Instructions to follow
Nothing but the pictures gets dropped; retype every entry exactly.
[Input records Boundary: Start]
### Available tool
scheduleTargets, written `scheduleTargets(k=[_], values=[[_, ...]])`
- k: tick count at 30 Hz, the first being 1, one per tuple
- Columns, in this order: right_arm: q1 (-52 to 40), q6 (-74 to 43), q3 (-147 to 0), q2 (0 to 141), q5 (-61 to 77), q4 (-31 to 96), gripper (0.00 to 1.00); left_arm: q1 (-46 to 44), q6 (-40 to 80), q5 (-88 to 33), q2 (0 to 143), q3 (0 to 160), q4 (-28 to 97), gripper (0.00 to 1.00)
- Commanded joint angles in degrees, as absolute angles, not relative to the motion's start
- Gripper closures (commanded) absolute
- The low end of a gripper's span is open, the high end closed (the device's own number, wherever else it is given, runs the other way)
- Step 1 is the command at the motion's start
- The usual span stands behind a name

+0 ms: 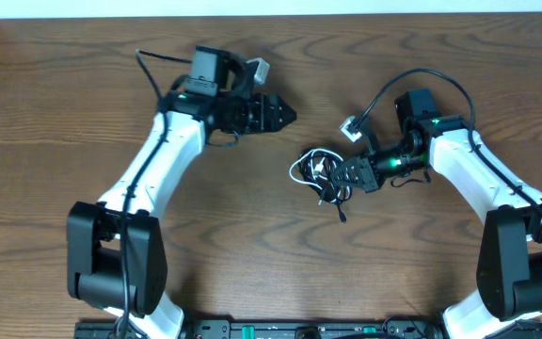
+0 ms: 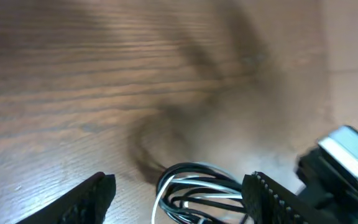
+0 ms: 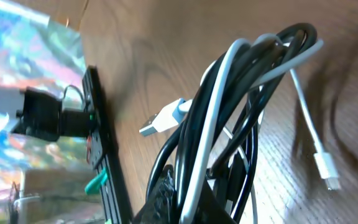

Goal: Untangle cables

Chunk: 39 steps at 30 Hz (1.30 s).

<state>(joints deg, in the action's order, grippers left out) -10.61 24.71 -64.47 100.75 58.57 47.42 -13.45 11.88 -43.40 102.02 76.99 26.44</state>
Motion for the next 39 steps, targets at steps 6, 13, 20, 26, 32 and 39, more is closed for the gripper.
scheduleTargets(k=[6, 13, 20, 26, 32, 39], values=[[-11.7, 34.0, -72.7, 99.2, 64.1, 51.8, 0.99, -13.3, -0.2, -61.5, 102.8, 77.2, 25.8, 0.30], [-13.7, 33.9, -78.5, 99.2, 64.6, 54.5, 0.99, -14.9, -0.3, -61.5, 102.8, 77.2, 24.4, 0.30], [-13.5, 33.9, -78.6, 99.2, 65.1, 56.6, 0.99, -14.0, 4.8, -48.1, 102.8, 77.2, 24.4, 0.41], [-13.5, 33.9, -78.6, 99.2, 65.1, 56.6, 0.99, -11.8, 6.2, -45.3, 103.0, 77.1, 25.1, 0.40], [-13.5, 33.9, -78.6, 99.2, 65.1, 56.6, 0.99, -10.7, 4.6, -50.6, 107.0, 77.1, 26.7, 0.36], [-13.5, 33.9, -78.6, 99.2, 65.1, 56.6, 0.99, -10.7, -2.3, -68.3, 113.0, 77.1, 26.4, 0.36]])
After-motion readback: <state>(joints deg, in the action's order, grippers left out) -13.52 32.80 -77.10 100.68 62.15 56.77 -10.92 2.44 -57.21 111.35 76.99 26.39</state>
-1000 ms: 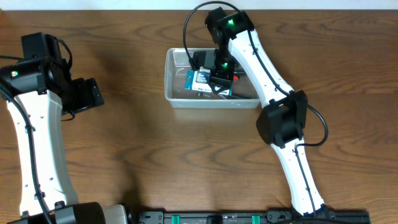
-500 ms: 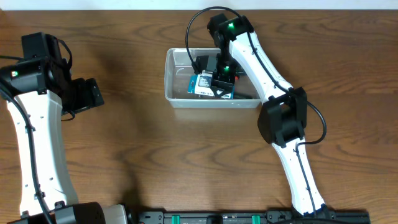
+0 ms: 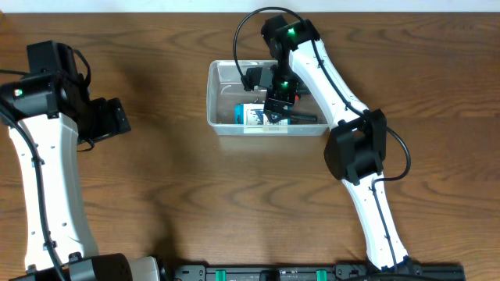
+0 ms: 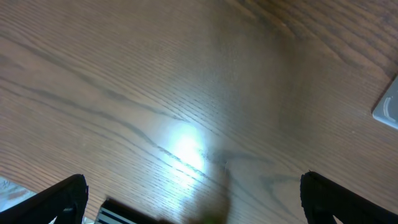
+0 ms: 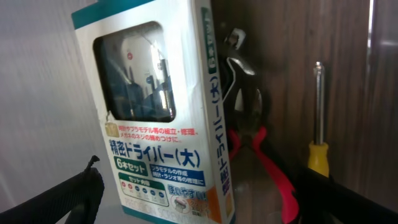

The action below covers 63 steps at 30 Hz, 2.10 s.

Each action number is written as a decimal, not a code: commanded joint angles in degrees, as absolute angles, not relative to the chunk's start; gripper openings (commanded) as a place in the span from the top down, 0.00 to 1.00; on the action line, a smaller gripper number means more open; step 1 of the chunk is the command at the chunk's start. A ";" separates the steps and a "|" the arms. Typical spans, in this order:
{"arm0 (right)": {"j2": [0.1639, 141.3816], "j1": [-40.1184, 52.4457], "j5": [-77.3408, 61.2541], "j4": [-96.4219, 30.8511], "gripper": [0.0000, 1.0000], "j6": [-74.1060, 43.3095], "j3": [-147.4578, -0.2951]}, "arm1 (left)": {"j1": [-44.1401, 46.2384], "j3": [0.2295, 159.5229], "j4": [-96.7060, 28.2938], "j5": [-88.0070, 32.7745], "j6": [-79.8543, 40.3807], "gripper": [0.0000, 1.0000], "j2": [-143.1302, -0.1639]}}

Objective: Pack container

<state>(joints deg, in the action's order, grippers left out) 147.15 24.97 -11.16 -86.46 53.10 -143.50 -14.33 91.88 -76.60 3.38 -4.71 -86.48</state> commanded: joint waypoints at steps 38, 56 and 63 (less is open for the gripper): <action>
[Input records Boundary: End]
Problem solution
### Available tool
scheduleTargets, written `scheduleTargets(k=[_], values=[[_, ...]])`
- k: tick count at 30 Hz, the first being 1, one per tuple
- Columns, in this order: right_arm: q1 (-52 to 40), q6 (-74 to 43), q3 (-147 to 0), q2 (0 to 141), q5 (-61 to 77), q4 (-31 to 96), gripper (0.00 to 1.00); left_arm: q1 (-46 to 44), q6 (-40 to 80), q5 (-88 to 33), q2 (0 to 143), q3 (0 to 160), q4 (-28 to 97), gripper (0.00 to 1.00)
- Commanded joint angles in degrees, as absolute angles, not relative to the motion's start
- Gripper closures (commanded) absolute
- The low end of a gripper's span is open, the high end closed (the device's own number, wherever else it is given, runs the other way)
- Step 1 is the command at the motion's start
- The usual span stands behind a name

+0 ms: 
+0 ms: 
+0 ms: 

Goal: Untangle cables

Chunk: 39 steps at 30 Hz (1.30 s).

<state>(joints deg, in the action's order, grippers left out) -10.61 24.71 -64.47 100.75 58.57 47.42 -13.45 11.88 -43.40 102.02 76.99 26.44</state>
Motion for the next 39 steps, targets at steps 6, 13, 20, 26, 32 and 39, more is closed for the gripper.
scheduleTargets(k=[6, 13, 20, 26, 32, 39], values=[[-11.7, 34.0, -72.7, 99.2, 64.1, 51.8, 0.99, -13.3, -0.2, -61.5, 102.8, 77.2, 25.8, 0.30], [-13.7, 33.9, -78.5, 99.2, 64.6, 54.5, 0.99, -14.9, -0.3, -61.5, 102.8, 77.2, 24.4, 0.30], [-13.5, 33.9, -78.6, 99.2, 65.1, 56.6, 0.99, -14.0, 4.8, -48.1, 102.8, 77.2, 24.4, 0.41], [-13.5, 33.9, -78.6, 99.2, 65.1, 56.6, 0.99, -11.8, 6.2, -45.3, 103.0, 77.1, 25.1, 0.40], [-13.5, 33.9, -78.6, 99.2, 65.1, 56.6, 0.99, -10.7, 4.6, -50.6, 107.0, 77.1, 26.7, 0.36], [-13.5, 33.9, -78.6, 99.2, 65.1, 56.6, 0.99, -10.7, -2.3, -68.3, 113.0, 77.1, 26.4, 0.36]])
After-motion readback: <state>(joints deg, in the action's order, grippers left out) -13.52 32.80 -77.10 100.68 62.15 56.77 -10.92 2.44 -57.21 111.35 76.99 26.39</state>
-1000 ms: 
-500 ms: 
+0 ms: 
+0 ms: 
+0 ms: 

The action below covers 63 steps at 30 Hz, 2.10 s.

Each action number is written as a decimal, not a code: commanded joint angles in degrees, as absolute angles, not relative to the chunk's start; gripper openings (commanded) as a place in the span from the top down, 0.00 to 1.00; on the action line, a smaller gripper number means more open; step 1 of the chunk is the command at the chunk's start. A ";" separates the steps and a "|" the arms. Typical spans, in this order:
{"arm0 (right)": {"j2": [0.1639, 141.3816], "j1": [-40.1184, 52.4457], "j5": [-77.3408, 61.2541], "j4": [-96.4219, 30.8511], "gripper": [0.0000, 1.0000], "j6": [-74.1060, 43.3095], "j3": [-147.4578, -0.2951]}, "arm1 (left)": {"j1": [-44.1401, 46.2384], "j3": [0.2295, 159.5229], "j4": [-96.7060, 28.2938], "j5": [-88.0070, 32.7745], "j6": [-79.8543, 40.3807], "gripper": [0.0000, 1.0000], "j2": [-143.1302, -0.1639]}}

Objective: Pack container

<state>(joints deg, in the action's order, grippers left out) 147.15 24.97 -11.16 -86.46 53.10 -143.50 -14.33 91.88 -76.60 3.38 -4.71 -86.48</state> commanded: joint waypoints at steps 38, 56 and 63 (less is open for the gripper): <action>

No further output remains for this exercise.